CIUS Co-organizes Conference in Kharkiv

An international scholarly conference titled “In Search of One’s Own Voice: Oral History as Theory, Method, and Source,” was held in Kharkiv, December 11-12, 2009. It was jointly organized by the Kowalsky Eastern Institute of Ukrainian Studies, the Ukrainian Oral History Association, the Prairie Centre for the Study of Ukrainian Heritage at St. Thomas More College (University of Saskatchewan), and the V. Karazin National University of Kharkiv. Specialists in various fields of social studies and humanities who actively apply the oral history method in their research work took part in the conference, and were from Ukraine, Russia, Belarus, Canada, Germany, Belgium, Finland, and Poland.

Issues pertaining to oral history as a research method, the analysis and interpretation  of interviews, and the use of oral sources were discussed, and results of scholarly projects were presented.
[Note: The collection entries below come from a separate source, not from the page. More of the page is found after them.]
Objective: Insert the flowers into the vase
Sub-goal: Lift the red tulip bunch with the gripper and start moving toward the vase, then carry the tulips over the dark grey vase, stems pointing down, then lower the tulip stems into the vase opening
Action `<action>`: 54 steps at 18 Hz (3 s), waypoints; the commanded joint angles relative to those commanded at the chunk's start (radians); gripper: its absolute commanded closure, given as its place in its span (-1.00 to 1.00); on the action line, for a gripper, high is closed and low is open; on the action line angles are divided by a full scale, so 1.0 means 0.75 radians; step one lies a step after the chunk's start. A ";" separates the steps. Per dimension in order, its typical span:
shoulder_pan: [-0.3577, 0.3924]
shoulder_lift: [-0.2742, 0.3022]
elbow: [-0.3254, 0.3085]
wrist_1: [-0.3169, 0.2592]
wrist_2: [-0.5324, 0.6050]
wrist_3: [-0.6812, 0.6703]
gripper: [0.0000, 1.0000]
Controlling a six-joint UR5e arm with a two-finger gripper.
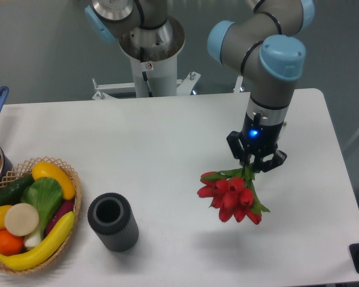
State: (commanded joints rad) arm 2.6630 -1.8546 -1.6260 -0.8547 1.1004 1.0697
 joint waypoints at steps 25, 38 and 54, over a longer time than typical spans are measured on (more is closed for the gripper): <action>-0.245 -0.125 0.200 0.146 -1.034 -0.211 0.85; -0.378 -0.186 0.225 0.203 -1.034 -0.211 0.76; -0.311 -0.200 0.008 0.205 -1.013 -0.046 0.62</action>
State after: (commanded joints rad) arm 2.4298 -2.0049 -1.6197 -0.7010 0.3405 1.0351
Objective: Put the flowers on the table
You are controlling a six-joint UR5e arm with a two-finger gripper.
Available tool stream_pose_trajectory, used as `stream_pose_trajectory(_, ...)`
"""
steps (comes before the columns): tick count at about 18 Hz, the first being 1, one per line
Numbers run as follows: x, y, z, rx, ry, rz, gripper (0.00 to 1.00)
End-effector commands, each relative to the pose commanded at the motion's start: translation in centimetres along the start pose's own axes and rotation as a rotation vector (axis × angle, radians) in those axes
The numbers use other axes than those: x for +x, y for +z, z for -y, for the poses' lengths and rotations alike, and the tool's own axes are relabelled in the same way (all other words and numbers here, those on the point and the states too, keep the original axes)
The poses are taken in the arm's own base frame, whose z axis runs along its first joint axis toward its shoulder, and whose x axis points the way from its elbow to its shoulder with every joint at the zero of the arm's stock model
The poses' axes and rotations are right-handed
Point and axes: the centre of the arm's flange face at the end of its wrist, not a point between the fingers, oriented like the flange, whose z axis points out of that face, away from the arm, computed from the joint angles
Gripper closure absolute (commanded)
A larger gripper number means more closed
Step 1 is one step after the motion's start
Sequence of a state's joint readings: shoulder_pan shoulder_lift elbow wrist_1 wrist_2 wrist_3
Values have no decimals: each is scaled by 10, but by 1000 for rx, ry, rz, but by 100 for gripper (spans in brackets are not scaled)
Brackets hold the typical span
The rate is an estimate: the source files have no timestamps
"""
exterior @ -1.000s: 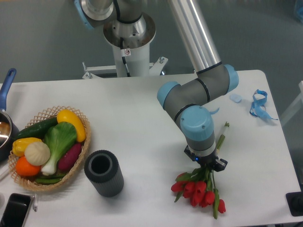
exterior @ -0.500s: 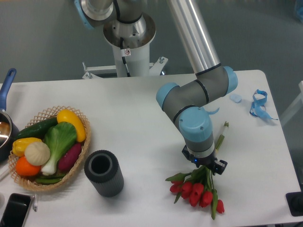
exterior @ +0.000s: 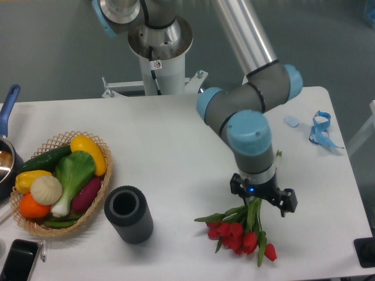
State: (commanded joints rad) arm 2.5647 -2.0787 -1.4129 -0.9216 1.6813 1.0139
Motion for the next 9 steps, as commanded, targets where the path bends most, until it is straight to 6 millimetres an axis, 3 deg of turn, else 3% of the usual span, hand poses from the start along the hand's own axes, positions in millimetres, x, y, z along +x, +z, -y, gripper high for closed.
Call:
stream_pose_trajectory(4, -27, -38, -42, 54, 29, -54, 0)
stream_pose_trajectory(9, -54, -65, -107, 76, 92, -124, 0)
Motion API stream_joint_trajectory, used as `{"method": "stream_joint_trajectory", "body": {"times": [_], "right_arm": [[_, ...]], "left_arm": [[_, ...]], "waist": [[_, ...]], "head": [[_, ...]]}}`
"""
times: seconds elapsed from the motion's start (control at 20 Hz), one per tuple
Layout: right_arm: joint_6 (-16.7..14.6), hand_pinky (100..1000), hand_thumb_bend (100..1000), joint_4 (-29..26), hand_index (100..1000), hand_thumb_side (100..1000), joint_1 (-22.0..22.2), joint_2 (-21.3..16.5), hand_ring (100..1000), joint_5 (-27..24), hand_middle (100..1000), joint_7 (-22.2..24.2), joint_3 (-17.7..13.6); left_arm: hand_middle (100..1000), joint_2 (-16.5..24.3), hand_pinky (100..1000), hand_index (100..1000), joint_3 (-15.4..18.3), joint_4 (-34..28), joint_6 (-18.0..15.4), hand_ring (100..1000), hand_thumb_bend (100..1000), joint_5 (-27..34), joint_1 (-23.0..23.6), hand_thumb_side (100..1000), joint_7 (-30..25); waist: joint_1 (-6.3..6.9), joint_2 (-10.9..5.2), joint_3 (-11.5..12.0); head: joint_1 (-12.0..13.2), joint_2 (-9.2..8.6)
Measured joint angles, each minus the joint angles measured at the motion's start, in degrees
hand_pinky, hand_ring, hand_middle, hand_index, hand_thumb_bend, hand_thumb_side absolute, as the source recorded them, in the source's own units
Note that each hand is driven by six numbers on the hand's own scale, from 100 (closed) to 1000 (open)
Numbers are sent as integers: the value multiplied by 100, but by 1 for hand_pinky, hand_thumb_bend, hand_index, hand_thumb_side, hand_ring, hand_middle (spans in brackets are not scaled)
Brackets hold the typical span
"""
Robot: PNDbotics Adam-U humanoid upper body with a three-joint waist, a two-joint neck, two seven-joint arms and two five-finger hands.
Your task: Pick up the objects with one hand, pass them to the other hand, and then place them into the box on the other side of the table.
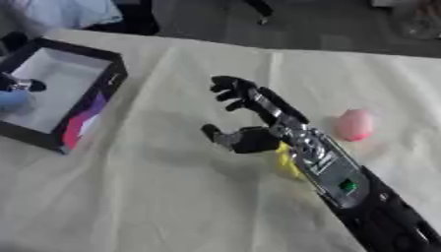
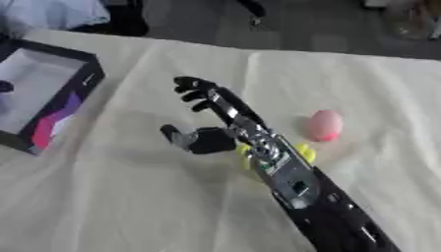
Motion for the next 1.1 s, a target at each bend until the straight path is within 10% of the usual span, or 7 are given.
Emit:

A session on “Relationships and Convergences: Oral History and Its Subject” addressed the problem of identifying the creators of oral narratives, which involves individuals, society, and its metanarratives. Some participants in this session discussed practical aspects of oral history in post-totalitarian countries, where the problem of subject and subjectivity is complicated by specific conditions.  

The session on “Aspects and Dichotomies: Oral History and Power Relationships” focused on power relationships at the micro-level and in everyday interactions. There was particularly heated debate with regard to the gender issue and prospects of integrating gender studies with oral history. Aside from the question of power hierarchies in society, participants considered the problem of hierarchies in the researcher’s attitude to his subject. This problem may arise not only during interviewing but also in the course of subsequent analysis and the writing and publication of papers.

A session on “Oral and Historical Projects: Organizational Experience and Implementation,” examined various aspects of large-scale research projects, from seeking institutional and financial support and developing research methodology to the presentation of results.

The first day of the conference ended with a round table devoted to oral history as a method and source of research. The most intense debates concerned the interdisciplinarity of oral history, its advantages and implicit drawbacks. Most participants accepted interdisciplinarity as a desired and even inevitable aspect of oral history, but many questions about the forms and methods of its implementation remained open.

These questions were further discussed on the second day of the conference at sessions devoted to “Institutionalization of Oral and Historical Research” and “Overcoming Barriers: Oral History at the Crossroads of Research Practice.” Presentations and discussions concentrated on the comparatively weak institutional basis for oral history in post-Soviet countries, as well as on regional aspects of its development. Relations between the individual and the collective (especially when applying the category of “memory”) were a major concern at the session on “The Issue of Memory in Historical Research.” The conference ended with presentations by young scholars at a session on “Interview, Interpretation, and History - Research Practice and the Responsibility of Scholars.”

The Kowalsky Eastern Ukrainian Institute, directed by Volodymyr Kravchenko, was established at the V. Karazin National University of Kharkiv in 2000 under the aegis of the Kowalsky Program for the Study of Eastern Ukraine at the Canadian Institute of Ukrainian Studies, University of Alberta. The Zaporizhia branch of the Kowalsky Institute, directed by Anatolii Boiko, came into being soon thereafter to focus on the study of Southern Ukraine. The Program also undertakes other scholarly projects concerned with reviving Ukrainian studies in russified regions of Eastern and Southern Ukraine. The most significant of these is the Baturyn Project for the reconstruction of the historic capital of the Cossack Hetmanate, which has won international recognition and received state support in Ukraine.